What this task involves — Look below for the line that contains "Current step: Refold", then copy it and each following line exactly, through and including the line that contains "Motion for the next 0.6".

Content starts

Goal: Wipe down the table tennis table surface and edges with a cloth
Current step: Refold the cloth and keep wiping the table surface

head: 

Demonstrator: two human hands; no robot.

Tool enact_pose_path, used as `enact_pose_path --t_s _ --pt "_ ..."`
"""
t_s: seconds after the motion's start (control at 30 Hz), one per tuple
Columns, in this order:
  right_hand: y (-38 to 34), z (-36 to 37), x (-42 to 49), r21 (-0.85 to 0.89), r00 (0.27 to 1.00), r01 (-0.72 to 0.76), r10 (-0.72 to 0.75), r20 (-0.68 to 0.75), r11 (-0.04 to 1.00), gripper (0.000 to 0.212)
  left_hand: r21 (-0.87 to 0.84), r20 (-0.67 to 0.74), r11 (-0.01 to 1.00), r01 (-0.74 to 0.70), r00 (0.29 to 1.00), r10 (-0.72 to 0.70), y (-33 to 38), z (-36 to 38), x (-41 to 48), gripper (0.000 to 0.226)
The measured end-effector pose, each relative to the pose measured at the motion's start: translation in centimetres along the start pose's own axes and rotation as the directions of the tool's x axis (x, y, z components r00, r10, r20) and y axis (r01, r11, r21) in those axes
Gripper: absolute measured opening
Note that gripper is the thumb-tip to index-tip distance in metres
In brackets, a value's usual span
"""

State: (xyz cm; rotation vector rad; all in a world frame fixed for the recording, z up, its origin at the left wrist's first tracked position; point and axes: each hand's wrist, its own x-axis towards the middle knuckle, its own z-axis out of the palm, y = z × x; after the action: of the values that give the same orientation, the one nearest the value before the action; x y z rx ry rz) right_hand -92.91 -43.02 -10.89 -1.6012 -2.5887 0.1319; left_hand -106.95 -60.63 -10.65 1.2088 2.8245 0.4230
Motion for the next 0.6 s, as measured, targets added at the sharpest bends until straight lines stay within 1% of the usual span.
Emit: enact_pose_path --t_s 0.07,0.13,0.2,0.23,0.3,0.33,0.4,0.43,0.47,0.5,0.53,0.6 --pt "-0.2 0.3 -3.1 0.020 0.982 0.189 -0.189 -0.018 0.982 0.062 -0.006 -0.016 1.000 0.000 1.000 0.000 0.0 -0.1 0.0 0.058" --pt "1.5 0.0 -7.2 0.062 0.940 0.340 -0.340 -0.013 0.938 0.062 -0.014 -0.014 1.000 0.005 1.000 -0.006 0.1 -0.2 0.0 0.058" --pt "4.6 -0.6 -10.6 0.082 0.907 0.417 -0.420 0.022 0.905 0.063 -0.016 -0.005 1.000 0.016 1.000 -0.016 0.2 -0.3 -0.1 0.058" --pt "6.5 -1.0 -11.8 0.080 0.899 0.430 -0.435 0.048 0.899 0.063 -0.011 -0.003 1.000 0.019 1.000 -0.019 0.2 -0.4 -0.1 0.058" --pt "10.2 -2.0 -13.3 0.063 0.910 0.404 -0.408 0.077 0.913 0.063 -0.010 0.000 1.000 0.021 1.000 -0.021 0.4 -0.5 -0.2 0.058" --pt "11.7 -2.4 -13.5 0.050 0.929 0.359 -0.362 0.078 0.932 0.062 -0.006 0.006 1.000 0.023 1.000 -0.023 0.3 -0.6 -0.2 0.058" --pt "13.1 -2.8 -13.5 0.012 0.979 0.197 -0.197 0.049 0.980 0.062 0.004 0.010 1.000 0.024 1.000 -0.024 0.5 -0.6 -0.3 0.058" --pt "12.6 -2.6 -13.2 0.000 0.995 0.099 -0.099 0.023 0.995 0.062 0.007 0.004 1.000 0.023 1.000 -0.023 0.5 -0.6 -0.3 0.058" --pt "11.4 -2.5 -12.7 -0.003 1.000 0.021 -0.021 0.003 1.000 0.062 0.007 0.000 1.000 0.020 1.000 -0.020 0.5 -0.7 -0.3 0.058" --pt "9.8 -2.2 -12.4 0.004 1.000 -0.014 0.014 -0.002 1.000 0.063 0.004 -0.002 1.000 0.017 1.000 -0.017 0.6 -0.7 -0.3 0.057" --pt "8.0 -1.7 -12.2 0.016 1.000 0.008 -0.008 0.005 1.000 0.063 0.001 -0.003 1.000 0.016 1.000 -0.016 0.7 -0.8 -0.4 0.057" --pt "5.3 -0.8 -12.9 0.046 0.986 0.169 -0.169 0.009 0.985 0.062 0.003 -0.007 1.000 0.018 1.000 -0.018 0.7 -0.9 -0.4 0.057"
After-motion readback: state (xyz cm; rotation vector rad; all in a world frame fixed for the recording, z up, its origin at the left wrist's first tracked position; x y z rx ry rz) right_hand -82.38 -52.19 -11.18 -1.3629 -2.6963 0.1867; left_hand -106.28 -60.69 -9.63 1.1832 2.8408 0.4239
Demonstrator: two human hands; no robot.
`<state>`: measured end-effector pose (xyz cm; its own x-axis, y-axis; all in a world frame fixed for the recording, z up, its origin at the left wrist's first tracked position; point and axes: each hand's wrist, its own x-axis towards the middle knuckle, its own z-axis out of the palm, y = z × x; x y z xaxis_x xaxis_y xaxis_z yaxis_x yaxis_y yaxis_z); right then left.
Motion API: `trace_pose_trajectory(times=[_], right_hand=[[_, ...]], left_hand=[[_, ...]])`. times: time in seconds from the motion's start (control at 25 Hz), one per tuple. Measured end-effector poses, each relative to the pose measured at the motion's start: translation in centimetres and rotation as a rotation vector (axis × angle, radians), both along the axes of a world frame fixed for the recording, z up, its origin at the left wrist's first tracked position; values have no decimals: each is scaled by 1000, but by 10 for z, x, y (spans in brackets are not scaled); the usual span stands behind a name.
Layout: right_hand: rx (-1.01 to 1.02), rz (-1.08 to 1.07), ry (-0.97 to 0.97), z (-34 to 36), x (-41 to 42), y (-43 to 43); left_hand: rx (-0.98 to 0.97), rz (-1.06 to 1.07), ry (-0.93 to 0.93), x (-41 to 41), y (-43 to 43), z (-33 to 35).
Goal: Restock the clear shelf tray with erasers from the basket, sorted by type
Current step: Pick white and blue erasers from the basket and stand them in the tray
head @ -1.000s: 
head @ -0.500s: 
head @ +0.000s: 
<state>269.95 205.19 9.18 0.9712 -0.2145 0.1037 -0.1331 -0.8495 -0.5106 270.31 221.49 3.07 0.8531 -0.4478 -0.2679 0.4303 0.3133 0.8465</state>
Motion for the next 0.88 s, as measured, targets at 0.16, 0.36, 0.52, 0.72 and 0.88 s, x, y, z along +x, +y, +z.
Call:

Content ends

Expected answer —
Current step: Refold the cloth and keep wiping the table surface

head: 

Demonstrator: two human hands; no robot.

Tool enact_pose_path, used as `enact_pose_path --t_s _ --pt "_ ..."`
"""
t_s: seconds after the motion's start (control at 30 Hz), one per tuple
Columns, in this order:
  right_hand: y (-38 to 34), z (-36 to 37), x (-42 to 49), r21 (-0.85 to 0.89), r00 (0.27 to 1.00), r01 (-0.72 to 0.76), r10 (-0.72 to 0.75), r20 (-0.68 to 0.75), r11 (-0.04 to 1.00), gripper (0.000 to 0.212)
  left_hand: r21 (-0.87 to 0.84), r20 (-0.67 to 0.74), r11 (-0.01 to 1.00), r01 (-0.74 to 0.70), r00 (0.29 to 1.00), r10 (-0.72 to 0.70), y (-33 to 38), z (-36 to 38), x (-41 to 48), gripper (0.000 to 0.226)
The measured end-effector pose, each relative to the pose measured at the motion's start: translation in centimetres along the start pose's own axes and rotation as the directions of the tool's x axis (x, y, z components r00, r10, r20) and y axis (r01, r11, r21) in those axes
Gripper: absolute measured opening
Note that gripper is the thumb-tip to index-tip distance in metres
In brackets, a value's usual span
"""

State: (xyz cm; rotation vector rad; all in a world frame fixed for the recording, z up, its origin at the left wrist's first tracked position; point and axes: each hand's wrist, its own x-axis towards the middle knuckle, its own z-axis out of the palm, y = z × x; after the action: of the values that give the same orientation, the one nearest the value before the action; x y z rx ry rz) right_hand -92.91 -43.02 -10.89 -1.6012 -2.5887 0.1319; left_hand -106.95 -60.63 -10.65 1.2088 2.8245 0.4230
Motion for the next 0.6 s, as measured, targets added at the sharpest bends until straight lines stay within 1% of the usual span.

What the exercise asked for is complete.